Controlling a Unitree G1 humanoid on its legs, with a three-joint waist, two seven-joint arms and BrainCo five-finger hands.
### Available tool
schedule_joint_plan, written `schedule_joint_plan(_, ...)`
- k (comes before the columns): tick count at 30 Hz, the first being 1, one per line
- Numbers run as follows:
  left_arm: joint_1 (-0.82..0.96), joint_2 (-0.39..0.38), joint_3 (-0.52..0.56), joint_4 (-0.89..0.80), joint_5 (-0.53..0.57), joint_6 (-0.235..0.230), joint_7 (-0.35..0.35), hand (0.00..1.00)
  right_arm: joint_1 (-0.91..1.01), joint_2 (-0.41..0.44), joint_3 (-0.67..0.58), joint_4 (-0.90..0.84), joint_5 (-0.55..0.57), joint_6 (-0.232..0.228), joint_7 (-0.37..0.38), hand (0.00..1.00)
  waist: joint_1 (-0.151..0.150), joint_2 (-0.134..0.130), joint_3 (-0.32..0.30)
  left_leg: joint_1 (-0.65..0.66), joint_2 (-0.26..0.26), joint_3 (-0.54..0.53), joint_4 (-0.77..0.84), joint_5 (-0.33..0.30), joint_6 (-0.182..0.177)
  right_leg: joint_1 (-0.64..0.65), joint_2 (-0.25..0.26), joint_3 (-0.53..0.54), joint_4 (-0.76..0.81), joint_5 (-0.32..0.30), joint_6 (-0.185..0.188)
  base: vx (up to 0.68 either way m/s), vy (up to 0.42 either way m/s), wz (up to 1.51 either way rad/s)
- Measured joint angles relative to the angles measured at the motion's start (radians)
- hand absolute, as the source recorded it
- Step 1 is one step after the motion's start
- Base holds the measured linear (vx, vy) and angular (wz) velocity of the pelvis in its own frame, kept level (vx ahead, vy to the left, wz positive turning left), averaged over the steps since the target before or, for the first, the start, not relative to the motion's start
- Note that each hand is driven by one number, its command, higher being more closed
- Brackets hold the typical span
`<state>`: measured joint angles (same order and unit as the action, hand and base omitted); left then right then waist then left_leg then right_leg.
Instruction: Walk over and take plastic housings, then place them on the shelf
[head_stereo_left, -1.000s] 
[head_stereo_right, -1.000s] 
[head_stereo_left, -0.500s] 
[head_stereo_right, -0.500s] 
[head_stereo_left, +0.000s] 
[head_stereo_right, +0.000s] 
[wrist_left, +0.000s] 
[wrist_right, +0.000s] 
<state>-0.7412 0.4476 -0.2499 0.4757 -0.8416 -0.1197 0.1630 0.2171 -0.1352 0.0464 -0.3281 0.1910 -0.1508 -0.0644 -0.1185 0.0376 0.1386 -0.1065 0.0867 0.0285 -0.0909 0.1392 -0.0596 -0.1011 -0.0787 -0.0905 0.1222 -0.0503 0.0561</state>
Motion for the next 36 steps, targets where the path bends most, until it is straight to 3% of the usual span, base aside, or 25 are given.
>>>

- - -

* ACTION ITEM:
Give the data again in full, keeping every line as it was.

* WRITTEN SOLUTION:
Controlling a Unitree G1 humanoid on its legs, with a three-joint waist, two seven-joint arms and BrainCo five-finger hands.
### Available tool
schedule_joint_plan, written `schedule_joint_plan(_, ...)`
- k (comes before the columns): tick count at 30 Hz, the first being 1, one per line
- Numbers run as follows:
  left_arm: joint_1 (-0.82..0.96), joint_2 (-0.39..0.38), joint_3 (-0.52..0.56), joint_4 (-0.89..0.80), joint_5 (-0.53..0.57), joint_6 (-0.235..0.230), joint_7 (-0.35..0.35), hand (0.00..1.00)
  right_arm: joint_1 (-0.91..1.01), joint_2 (-0.41..0.44), joint_3 (-0.67..0.58), joint_4 (-0.90..0.84), joint_5 (-0.55..0.57), joint_6 (-0.232..0.228), joint_7 (-0.37..0.38), hand (0.00..1.00)
  waist: joint_1 (-0.151..0.150), joint_2 (-0.134..0.130), joint_3 (-0.32..0.30)
  left_leg: joint_1 (-0.65..0.66), joint_2 (-0.26..0.26), joint_3 (-0.54..0.53), joint_4 (-0.77..0.84), joint_5 (-0.33..0.30), joint_6 (-0.182..0.177)
  right_leg: joint_1 (-0.64..0.65), joint_2 (-0.25..0.26), joint_3 (-0.53..0.54), joint_4 (-0.76..0.81), joint_5 (-0.32..0.30), joint_6 (-0.185..0.188)
  base: vx (up to 0.68 either way m/s), vy (up to 0.42 either way m/s), wz (up to 1.51 either way rad/s)
- Measured joint angles relative to the angles measured at the motion's start (radians)
- hand absolute, as the source recorded it
- Step 1 is one step after the motion's start
- Base holds the measured linear (vx, vy) and angular (wz) velocity of the pelvis in its own frame, kept level (vx ahead, vy to the left, wz positive turning left), averaged over the steps since the target before or, for the first, the start, not relative to the motion's start
- Note that each hand is driven by one number, its command, higher being more closed
- Brackets hold the typical span
`<state>`: measured joint angles (same order and unit as the action, hand and base omitted); left then right then waist then left_leg then right_leg.
Instruction: Walk over and take plastic housings, then place them on the shelf
[head_stereo_left, -1.000s] 
[head_stereo_right, -1.000s] 
[head_stereo_left, -0.500s] 
[head_stereo_right, -0.500s] 
[head_stereo_left, +0.000s] 
[head_stereo_right, +0.000s] 
[wrist_left, +0.000s] 
[wrist_right, +0.000s] 
<state>-0.7412 0.4476 -0.2499 0.4757 -0.8416 -0.1197 0.1630 0.2171 -0.1352 0.0464 -0.3281 0.1910 -0.1508 -0.0644 -0.1185 0.0376 0.1386 -0.1065 0.0867 0.0285 -0.0909 0.1392 -0.0596 -0.1011 -0.0787 -0.0905 0.1222 -0.0503 0.0561</state>
Motion for the next 36 steps, targets where the path bends most, until it is straight to 3% of the usual span, base aside, or 25 are given.
>>>

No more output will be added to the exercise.